Automated Government
By Peter Denning
Futurists have historically been better at describing the present than the future. Fortunately, I have been blessed with a set of communications from one of my descendants, whose eyewitness accounts of events around 2100 are far more reliable than any such speculations I can offer.
My descendant is a young girl named Ancath, who is about 9 years old in 2103. Every Christmas, starting in 2103, she sends recordings of her conversations with her great-grandmother (my granddaughter) about that it was like to live in the age of computers. You see, computers are gone in 2103. Only a few elderly people, like great-grandma, remember anything about them.
I have collected these recordings into my “Ancath Chronicles.” From them, I learned that in about 2025 the U.S. Congress decides to fully automate the government as a move for dramatic efficiency. The process is well under way by that point anyway, since robots running large databases staff most government offices.
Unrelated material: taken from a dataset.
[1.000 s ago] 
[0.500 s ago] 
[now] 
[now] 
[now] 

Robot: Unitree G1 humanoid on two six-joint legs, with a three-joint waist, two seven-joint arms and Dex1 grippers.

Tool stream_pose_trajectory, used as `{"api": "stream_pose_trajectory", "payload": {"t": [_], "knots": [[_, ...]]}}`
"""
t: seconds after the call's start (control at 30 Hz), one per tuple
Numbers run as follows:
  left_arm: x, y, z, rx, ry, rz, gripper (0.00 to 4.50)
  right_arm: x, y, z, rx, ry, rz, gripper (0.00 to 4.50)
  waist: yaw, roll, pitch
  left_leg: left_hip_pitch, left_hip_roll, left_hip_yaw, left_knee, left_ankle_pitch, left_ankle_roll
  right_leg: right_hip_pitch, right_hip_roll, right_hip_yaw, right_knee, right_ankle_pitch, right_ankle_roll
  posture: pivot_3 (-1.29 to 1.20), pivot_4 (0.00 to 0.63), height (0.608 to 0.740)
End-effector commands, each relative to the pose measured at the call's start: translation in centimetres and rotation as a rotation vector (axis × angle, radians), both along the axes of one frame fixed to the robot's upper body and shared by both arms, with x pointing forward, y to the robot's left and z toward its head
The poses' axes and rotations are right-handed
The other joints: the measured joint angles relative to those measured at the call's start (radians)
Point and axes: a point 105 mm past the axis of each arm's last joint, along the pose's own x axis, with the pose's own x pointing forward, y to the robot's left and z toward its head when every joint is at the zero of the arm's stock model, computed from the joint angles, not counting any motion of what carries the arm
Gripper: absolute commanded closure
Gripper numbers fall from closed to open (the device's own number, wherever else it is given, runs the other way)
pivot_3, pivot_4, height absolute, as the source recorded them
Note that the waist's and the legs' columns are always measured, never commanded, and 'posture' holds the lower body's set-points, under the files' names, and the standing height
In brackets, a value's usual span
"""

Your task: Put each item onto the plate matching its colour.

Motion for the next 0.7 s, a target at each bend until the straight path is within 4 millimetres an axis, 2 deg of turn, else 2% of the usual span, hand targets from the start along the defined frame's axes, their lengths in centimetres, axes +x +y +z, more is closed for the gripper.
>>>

The automated government, “Ag” as they call it, is so successful that Congress disbands itself a few years later. Its last act is to pass authority to a set of artificial intelligences simulating senators and representatives. This enables an automated Congress to respond to problems by passing laws that are quickly implemented by the automated bureaucracy.
But within a few years Ag exhibits amazing feats of artificial stupidity:
- The automated Drug Enforcement Agency closes down pharmaceutical companies, saying they are dealing drugs.
- The automated Federal Trade Commission closes down the Hormel Meat Company, saying it purveys spam.
- The automated Department of Justice ships Microsoft 500,000 pinstriped pants and jackets, saying it is filing suits.
- The automated Army replaces all its troops with a single robot, saying it has achieved the Army of One.
- The automated TSA flies its own explosives on jetliners, citing data that the probability of two bombs on an airplane is exceedingly small.
- The automated election commission registers every child at birth as “red” or “blue,” depending DNA patterns that are previously correlated with how people voted. Elections became unnecessary, and longstanding ills like voter fraud are eliminated.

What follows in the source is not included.